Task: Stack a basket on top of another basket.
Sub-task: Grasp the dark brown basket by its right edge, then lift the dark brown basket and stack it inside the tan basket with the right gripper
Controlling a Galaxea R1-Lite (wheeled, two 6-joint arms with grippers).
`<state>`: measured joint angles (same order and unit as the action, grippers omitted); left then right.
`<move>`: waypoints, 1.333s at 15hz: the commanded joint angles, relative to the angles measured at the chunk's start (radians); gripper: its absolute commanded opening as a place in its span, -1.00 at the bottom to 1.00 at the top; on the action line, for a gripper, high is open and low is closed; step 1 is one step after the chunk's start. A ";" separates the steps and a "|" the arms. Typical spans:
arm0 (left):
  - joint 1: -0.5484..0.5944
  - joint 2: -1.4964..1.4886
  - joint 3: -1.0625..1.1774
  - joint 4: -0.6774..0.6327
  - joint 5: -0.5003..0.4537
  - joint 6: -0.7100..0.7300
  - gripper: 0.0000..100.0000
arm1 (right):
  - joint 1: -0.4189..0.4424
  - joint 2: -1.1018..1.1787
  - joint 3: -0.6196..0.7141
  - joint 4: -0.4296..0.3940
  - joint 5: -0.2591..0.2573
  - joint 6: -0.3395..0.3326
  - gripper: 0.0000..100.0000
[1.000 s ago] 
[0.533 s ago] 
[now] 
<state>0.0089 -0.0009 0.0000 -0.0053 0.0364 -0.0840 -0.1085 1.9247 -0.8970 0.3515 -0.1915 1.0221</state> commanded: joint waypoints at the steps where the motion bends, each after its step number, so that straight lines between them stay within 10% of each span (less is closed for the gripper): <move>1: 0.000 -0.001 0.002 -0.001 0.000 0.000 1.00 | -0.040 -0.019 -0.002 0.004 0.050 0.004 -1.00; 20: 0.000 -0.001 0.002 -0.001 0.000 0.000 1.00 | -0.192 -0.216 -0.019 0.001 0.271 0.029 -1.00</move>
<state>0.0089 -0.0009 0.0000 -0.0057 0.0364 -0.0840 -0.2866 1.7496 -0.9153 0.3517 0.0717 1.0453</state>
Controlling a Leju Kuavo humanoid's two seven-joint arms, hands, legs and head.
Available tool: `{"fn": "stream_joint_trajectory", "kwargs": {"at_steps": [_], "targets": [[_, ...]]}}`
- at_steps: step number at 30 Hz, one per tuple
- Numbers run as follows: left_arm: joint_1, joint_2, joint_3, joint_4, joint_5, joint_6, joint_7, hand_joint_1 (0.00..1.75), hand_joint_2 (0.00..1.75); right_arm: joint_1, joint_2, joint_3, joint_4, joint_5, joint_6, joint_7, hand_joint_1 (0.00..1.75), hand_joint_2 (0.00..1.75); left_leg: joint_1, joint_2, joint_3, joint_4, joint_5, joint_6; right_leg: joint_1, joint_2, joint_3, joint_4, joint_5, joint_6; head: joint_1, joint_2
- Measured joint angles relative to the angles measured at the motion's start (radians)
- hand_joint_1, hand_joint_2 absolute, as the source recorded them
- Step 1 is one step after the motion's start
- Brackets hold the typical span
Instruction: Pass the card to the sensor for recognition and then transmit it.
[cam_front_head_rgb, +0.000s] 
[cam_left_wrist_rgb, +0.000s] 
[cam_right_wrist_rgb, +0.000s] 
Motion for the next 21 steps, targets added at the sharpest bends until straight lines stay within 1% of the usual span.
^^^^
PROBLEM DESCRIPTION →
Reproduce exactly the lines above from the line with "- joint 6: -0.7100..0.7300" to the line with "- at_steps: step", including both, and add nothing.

TASK OUTPUT →
  - joint 6: -0.7100..0.7300
  - gripper: 0.0000..100.0000
arm1 (right):
  - joint 1: -0.4189..0.4424
  - joint 2: -1.1018..1.1787
  - joint 3: -0.6196..0.7141
  - joint 4: -0.4296..0.3940
  - joint 5: -0.2591..0.2573
  - joint 6: -0.3395..0.3326
  - gripper: 0.0000..100.0000
[1.000 s ago] 
[0.533 s ago] 
[now] 
<state>0.0089 -0.0009 0.0000 -0.0053 0.0364 -0.0840 -0.1085 1.9247 -0.8970 0.3515 -0.1915 1.0221</state> commanded: joint waypoints at the steps where the motion bends, each after its step number, so that straight lines between them stay within 10% of each span (less is closed for the gripper): <move>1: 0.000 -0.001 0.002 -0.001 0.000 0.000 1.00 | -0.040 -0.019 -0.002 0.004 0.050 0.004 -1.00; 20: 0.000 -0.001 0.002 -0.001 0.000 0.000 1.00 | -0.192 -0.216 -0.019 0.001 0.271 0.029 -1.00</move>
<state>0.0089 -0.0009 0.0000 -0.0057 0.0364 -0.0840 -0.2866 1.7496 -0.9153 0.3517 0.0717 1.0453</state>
Controlling a Leju Kuavo humanoid's two seven-joint arms, hands, legs and head.
Available tool: `{"fn": "stream_joint_trajectory", "kwargs": {"at_steps": [_], "targets": [[_, ...]]}}`
- at_steps: step number at 30 Hz, one per tuple

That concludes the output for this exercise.